Là où le Momentum se présente comme un véritable nomade avec un poids/encombrement faible, une bonne isolation et une très faible impédance, le MH40 se veut plutôt semi-nomade semi-hifi dans son approche. Pour un usage très nomade et mobile donc, le M2 est certainement le plus approprié. Les deux favorisent une signature musicale et dynamique, mais de manière différente. Le Sennheiser est plus basseux, avec des médium plus en retraits et des aigus un peu plus énergiques, et propose une scène sonore plus large.  Le Master&Dynamic garde quant à lui la main-mise sur les médiums, la clarté générale (le M2 est très typé «dark ») et la précision des basses. Au niveau du confort, bien que l’américain soit plus lourd, il est plus confortable au niveau des pads avec plus d’espaces pour les oreilles et surtout chauffe moins, grâce à l’usage de tissu à l’intérieur, contrairement au modèle allemand qui opte pour des pads intégraux en cuir.
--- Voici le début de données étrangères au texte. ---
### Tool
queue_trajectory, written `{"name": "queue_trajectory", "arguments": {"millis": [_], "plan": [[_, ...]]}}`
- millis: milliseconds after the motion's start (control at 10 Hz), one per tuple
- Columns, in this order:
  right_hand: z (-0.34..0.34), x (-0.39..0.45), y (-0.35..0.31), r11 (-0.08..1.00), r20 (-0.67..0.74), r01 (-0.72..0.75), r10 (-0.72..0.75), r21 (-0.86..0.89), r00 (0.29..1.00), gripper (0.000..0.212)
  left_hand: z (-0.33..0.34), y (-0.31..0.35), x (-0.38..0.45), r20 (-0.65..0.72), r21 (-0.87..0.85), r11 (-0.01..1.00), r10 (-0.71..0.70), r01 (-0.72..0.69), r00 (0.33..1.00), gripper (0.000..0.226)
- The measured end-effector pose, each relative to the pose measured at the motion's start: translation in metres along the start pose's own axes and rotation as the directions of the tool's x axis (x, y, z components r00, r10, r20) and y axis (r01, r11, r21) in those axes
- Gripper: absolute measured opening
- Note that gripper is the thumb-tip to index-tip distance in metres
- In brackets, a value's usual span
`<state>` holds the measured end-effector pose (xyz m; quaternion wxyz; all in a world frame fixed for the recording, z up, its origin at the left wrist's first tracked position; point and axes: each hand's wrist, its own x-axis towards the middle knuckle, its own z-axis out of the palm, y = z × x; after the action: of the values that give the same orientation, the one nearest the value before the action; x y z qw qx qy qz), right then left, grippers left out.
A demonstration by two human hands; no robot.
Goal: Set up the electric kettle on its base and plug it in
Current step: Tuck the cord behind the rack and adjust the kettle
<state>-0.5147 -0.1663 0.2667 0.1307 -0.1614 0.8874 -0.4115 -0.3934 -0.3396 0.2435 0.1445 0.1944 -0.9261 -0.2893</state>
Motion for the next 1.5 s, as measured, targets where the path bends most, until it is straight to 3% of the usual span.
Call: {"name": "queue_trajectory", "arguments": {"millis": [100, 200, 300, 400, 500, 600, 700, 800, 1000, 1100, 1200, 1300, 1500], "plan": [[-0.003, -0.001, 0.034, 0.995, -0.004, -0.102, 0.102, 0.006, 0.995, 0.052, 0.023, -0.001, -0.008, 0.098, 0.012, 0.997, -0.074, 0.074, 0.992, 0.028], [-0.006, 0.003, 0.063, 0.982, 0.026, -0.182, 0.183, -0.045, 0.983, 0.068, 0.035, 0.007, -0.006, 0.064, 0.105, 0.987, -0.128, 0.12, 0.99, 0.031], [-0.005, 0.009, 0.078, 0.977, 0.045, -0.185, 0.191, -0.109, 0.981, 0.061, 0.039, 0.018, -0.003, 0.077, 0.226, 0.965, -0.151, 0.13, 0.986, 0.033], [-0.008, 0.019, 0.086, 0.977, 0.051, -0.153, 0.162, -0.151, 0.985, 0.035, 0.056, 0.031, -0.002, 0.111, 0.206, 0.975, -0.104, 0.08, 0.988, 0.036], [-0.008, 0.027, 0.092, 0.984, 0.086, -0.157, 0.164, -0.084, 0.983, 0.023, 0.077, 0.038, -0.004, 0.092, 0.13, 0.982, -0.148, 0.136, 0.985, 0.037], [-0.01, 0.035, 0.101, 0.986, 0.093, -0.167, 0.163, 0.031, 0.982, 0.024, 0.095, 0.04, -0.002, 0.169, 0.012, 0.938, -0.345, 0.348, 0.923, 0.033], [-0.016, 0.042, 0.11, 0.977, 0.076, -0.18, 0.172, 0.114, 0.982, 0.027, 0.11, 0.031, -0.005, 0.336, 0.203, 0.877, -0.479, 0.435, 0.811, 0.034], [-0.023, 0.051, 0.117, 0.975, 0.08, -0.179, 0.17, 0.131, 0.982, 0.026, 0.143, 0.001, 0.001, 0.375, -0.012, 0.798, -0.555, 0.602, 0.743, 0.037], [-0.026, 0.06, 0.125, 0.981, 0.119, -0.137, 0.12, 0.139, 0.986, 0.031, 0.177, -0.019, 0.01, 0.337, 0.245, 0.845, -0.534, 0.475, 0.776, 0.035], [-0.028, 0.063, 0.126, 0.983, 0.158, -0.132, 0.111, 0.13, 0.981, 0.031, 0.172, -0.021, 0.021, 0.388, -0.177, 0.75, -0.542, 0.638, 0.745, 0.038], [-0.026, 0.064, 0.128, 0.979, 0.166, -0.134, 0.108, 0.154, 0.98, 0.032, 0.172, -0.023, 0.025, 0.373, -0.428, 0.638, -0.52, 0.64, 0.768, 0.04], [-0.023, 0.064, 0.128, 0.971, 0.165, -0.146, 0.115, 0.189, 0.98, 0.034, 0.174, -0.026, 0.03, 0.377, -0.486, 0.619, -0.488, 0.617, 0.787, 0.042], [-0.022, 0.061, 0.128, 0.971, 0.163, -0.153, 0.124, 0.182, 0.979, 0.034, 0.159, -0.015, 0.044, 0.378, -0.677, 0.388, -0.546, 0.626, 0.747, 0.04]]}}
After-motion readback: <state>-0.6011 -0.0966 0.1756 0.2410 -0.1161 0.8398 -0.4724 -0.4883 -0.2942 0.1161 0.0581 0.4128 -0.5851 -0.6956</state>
Dans les deux cas l’arceau est assez fin et ne propose pas de rembourrage particulier.

Le PM-3 et le MH40 partagent une vision assez similaire de semi-nomades. En effet, ils ne sont pas particulièrement légers (environ 350g chacun) et assez encombrant comparés à de vrais nomades. Toutefois, l’Oppo possède une isolation exceptionnelle pour un modèle passif (sans aucune aide électronique) alors que le M&D est moyen sur cet aspect. Au niveau du son, bien que le Oppo soit très précis sur tout le spectre grâce à ses driver planar magnetic, il souffre d’une faible largeur de scène et d’une signature assez monotone, au contraire d’un MH40 très joueur et musical. Dernier mot, le PM-3 est très gourmand et bénéficiera grandement d’un ampli costaud, ce qui ne s’avère pas nécessaire pour le new-yorkais.

Conclusion

Le MH40 est le parfait compagnon du semi-nomade : faible impédance, confortable, isolation satisfaisante et sonorité musicale qui plaira à la plupart des utilisateurs. Pas vraiment hifi mais pas vraiment nomade non plus, il s’inscrit dans une tendance mixte de la plus belle des manières. La signature ne sera peut être pas du goût de tout le monde, mais le tableau d’ensemble est hautement réussi pour le premier modèle d’une marque récente, qui réussit d’emblée le trio gagnant qualité de fabrication/confort/son.